Thread: failures on barnacle (CLOBBER_CACHE_RECURSIVELY) because of memory leaks

failures on barnacle (CLOBBER_CACHE_RECURSIVELY) because of memory leaks

From
"Tomas Vondra"
Date:
Hi!

So after 83 days, the regression tests on barnacle completed, and it
smells like another memory leak in CacheMemoryContext, similar to those
fixed in 078b2ed on May 18.

Barnacle is one of those machines with -DCLOBBER_CACHE_RECURSIVELY, and
the tests were running with a snapshot from May 19, so the memory leaks
detected with "only" -DCLOBBER_CACHE_ALWAYS should be fixed there.

I have a script in place looking for excessive memory usage of postgres
backends - whenever a backend allocates more than 512MB of VSS, it does
"MemoryContextStats(TopMemoryContext)" on it (from gdb).

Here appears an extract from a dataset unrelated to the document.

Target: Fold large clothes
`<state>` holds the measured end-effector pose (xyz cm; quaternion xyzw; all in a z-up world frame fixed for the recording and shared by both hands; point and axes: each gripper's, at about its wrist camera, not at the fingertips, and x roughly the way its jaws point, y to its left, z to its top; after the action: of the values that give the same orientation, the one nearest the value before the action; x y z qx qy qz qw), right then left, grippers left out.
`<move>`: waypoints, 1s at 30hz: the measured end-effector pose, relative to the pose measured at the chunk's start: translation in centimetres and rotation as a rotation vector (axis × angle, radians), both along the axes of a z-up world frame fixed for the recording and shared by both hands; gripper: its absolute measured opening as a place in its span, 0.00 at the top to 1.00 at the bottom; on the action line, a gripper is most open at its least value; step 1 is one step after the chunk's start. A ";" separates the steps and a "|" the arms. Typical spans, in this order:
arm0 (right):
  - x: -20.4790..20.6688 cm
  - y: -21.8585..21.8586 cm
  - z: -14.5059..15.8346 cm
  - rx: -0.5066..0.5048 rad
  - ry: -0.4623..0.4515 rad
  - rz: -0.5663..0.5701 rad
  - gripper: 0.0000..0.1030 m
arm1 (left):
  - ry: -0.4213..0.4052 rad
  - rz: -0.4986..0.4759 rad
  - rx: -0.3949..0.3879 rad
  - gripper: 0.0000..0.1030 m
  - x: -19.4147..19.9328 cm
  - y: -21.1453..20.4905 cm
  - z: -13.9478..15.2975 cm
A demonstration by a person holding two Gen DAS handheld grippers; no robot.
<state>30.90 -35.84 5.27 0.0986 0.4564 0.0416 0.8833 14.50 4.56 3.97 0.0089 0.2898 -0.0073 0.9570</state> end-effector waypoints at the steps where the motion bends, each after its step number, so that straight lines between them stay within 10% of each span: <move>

The results get logged into the postmaster log, and thus get to the
buildfarm.

See this:
http://pgbuildfarm.org/cgi-bin/show_log.pl?nm=barnacle&dt=2014-05-19%2011%3A25%3A03

Essentially, it looks like this:

TopMemoryContext: 69984 total in 10 blocks; 6216 free (24 chunks); 63768 used TopTransactionContext: 8192 total in 1
blocks;5768 free (23 chunks);
 
2424 used    ... Relcache by OID: 8192 total in 1 blocks; 592 free (0 chunks); 7600 used CacheMemoryContext: 301981696
totalin 45 blocks; 3701744 free (140
 
chunks); 298279952 used    ...

or like this:
  CacheMemoryContext: 1602215936 total in 200 blocks; 497336 free (138
chunks); 1601718600 used


So probably another low-probability memory leak, happening apparently only
in CLOBBER_CACHE_RECURSIVELY.


regards
Tomas




"Tomas Vondra" <tv@fuzzy.cz> writes:
> So after 83 days, the regression tests on barnacle completed,

Hah, that's perseverance!

> and it
> smells like another memory leak in CacheMemoryContext, similar to those
> fixed in 078b2ed on May 18.

Ugh, will look.

> See this:
> http://pgbuildfarm.org/cgi-bin/show_log.pl?nm=barnacle&dt=2014-05-19%2011%3A25%3A03

Initially I was more worried about the crashes, but it looks like that's
probably just a side-effect of the leak:

[537a053d.1f4b:2] LOG:  server process (PID 32110) was terminated by signal 9: Killed
[537a053d.1f4b:3] DETAIL:  Failed process was running: select pg_get_viewdef('vv3', true);
[537a053d.1f4b:4] LOG:  terminating any other active server processes
[537a053d.1f52:2] WARNING:  terminating connection because of crash of another server process
...
[537a053d.1f4b:7] LOG:  server process (PID 3882) was terminated by signal 9: Killed
[537a053d.1f4b:8] DETAIL:  Failed process was running: SELECT gid FROM pg_prepared_xacts;
[537a053d.1f4b:9] LOG:  terminating any other active server processes
...

Evidently the OOM killer is at large on this machine.
        regards, tom lane



Re: failures on barnacle (CLOBBER_CACHE_RECURSIVELY) because of memory leaks

From
Tomas Vondra
Date:
On 12.8.2014 02:05, Tom Lane wrote:
>
> Evidently the OOM killer is at large on this machine.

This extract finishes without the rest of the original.